### What you have to do
Transcribe exactly, and only, the lines from the one containing "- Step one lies" through the last line of the data.

### Data extract
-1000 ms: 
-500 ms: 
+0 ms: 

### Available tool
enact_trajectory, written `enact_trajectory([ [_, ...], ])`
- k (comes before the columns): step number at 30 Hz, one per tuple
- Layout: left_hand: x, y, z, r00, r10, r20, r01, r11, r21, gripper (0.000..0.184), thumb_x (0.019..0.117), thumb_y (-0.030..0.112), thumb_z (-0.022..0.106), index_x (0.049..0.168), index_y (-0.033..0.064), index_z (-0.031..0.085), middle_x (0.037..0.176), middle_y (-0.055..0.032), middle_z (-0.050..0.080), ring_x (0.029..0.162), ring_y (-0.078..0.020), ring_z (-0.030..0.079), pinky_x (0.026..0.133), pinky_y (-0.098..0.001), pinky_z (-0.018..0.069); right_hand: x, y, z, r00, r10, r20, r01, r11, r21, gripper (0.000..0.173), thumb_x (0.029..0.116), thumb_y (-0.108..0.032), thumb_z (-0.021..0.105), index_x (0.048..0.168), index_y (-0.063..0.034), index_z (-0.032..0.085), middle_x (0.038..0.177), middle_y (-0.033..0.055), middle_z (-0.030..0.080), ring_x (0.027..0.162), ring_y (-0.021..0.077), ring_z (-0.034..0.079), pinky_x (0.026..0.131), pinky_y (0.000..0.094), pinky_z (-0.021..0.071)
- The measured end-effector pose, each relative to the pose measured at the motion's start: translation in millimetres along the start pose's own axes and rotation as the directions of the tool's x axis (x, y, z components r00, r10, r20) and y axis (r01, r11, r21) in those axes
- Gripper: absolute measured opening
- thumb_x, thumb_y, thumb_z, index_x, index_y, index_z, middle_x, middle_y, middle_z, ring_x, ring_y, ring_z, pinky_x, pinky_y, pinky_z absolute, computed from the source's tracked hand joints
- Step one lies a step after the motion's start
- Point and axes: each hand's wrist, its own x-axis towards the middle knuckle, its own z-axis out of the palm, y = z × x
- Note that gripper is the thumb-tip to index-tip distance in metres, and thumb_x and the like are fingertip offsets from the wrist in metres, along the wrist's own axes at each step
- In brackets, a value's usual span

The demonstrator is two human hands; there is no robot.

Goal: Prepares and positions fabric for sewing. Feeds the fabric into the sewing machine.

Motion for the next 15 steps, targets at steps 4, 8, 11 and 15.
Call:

### Written reply
- Step one lies a step after the motion's start
- Point and axes: each hand's wrist, its own x-axis towards the middle knuckle, its own z-axis out of the palm, y = z × x
- Note that gripper is the thumb-tip to index-tip distance in metres, and thumb_x and the like are fingertip offsets from the wrist in metres, along the wrist's own axes at each step
- In brackets, a value's usual span

The demonstrator is two human hands; there is no robot.

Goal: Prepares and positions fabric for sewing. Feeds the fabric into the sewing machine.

Motion for the next 15 steps, targets at steps 4, 8, 11 and 15.
Call:

Nothing else is required for this exercise.